• _YOUR TASK_:
In the data below, locate each line with the word "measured" and list it.

• _THE DATA_:

========================

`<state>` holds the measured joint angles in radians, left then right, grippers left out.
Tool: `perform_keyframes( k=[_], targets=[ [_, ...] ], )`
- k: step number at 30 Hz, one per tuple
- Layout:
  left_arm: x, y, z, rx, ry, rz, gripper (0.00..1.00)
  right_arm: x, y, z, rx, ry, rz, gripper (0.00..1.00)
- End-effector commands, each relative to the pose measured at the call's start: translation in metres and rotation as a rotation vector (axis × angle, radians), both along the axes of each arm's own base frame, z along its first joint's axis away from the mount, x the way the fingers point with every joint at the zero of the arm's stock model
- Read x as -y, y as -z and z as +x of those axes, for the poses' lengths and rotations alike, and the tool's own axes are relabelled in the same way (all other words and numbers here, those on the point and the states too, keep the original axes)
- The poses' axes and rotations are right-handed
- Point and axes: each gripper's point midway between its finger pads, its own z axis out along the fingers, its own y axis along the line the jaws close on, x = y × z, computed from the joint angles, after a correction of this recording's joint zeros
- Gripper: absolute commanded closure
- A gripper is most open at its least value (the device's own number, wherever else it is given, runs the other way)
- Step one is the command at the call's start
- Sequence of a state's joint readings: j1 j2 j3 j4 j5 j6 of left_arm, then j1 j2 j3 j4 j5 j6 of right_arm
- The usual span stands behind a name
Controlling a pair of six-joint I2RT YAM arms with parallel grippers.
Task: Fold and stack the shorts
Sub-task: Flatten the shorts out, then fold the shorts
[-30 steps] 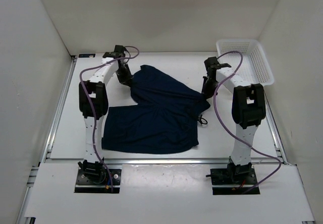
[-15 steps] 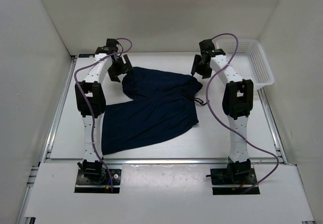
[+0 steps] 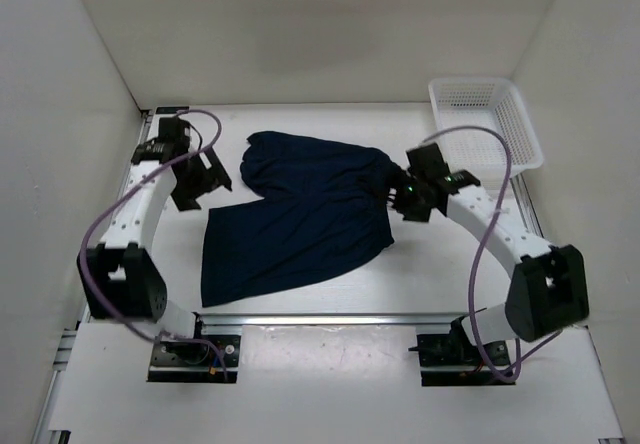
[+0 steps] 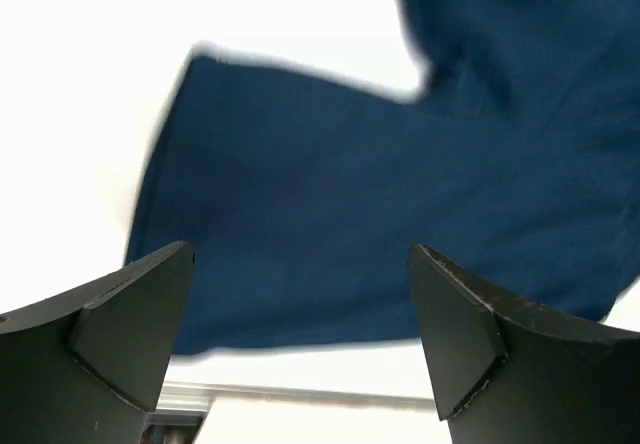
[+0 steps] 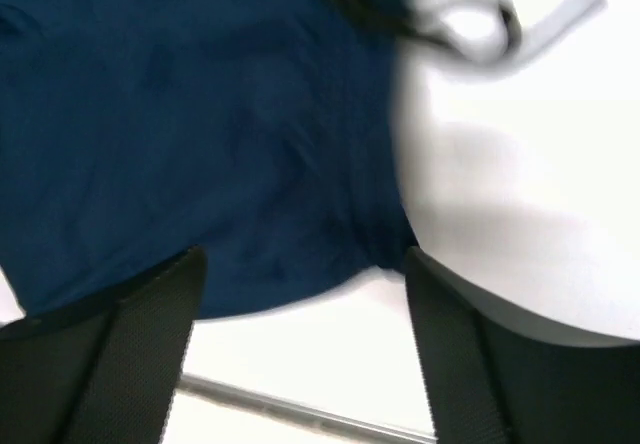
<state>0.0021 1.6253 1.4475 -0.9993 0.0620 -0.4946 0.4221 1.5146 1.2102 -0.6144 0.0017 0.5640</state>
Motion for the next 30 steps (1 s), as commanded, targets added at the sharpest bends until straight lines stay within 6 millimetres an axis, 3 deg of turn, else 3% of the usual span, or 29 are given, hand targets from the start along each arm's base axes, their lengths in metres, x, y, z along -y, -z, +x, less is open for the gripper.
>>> perform_keyframes(
  k=[1, 4, 7, 12, 15, 18, 19, 21, 25, 30],
  targets=[
    [0.017, 0.015, -0.049, -0.015, 0.003, -0.06, 0.0, 0.013, 0.04, -0.044, -0.114, 0.092, 0.129, 0.12],
    [0.018, 0.049, -0.081, -0.094, -0.027, -0.114, 0.0, 0.005, 0.057, -0.07, -0.166, 0.089, 0.224, 0.11],
    [0.022, 0.069, -0.096, -0.143, -0.027, -0.154, 0.01, 0.005, 0.061, -0.063, -0.136, 0.111, 0.234, 0.15],
    [0.024, 0.06, -0.096, -0.091, -0.029, -0.166, 0.04, 0.007, 0.084, -0.041, -0.151, 0.119, 0.159, 0.3],
    [0.025, 0.053, -0.111, -0.091, -0.04, -0.171, 0.05, 0.005, 0.097, -0.032, -0.164, 0.116, 0.137, 0.37],
    [0.043, 0.043, -0.122, -0.092, -0.031, -0.252, 0.08, 0.007, 0.109, -0.027, -0.191, 0.13, 0.126, 0.55],
    [0.044, 0.04, -0.123, -0.082, -0.026, -0.262, 0.08, 0.007, 0.109, -0.026, -0.191, 0.13, 0.126, 0.8],
    [0.042, 0.044, -0.125, -0.094, -0.043, -0.253, 0.09, 0.02, 0.109, -0.025, -0.198, 0.188, 0.137, 1.0],
    [0.042, 0.046, -0.123, -0.101, -0.026, -0.245, 0.11, 0.053, 0.104, -0.043, -0.21, 0.285, 0.113, 1.0],
    [0.06, 0.049, -0.132, -0.134, 0.039, -0.283, 0.11, 0.099, 0.1, -0.079, -0.215, 0.406, 0.044, 1.0]
  ],
)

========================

• _YOUR SOLUTION_:
`<state>` holds the measured joint angles in radians, left then right, grippers left out.
- End-effector commands, each relative to the pose measured at the call's start: translation in metres and rotation as a rotation vector (axis × angle, radians), both along the axes of each arm's own base frame, z along its first joint's axis away from the mount, x the way the fingers point with every joint at the zero of the arm's stock model

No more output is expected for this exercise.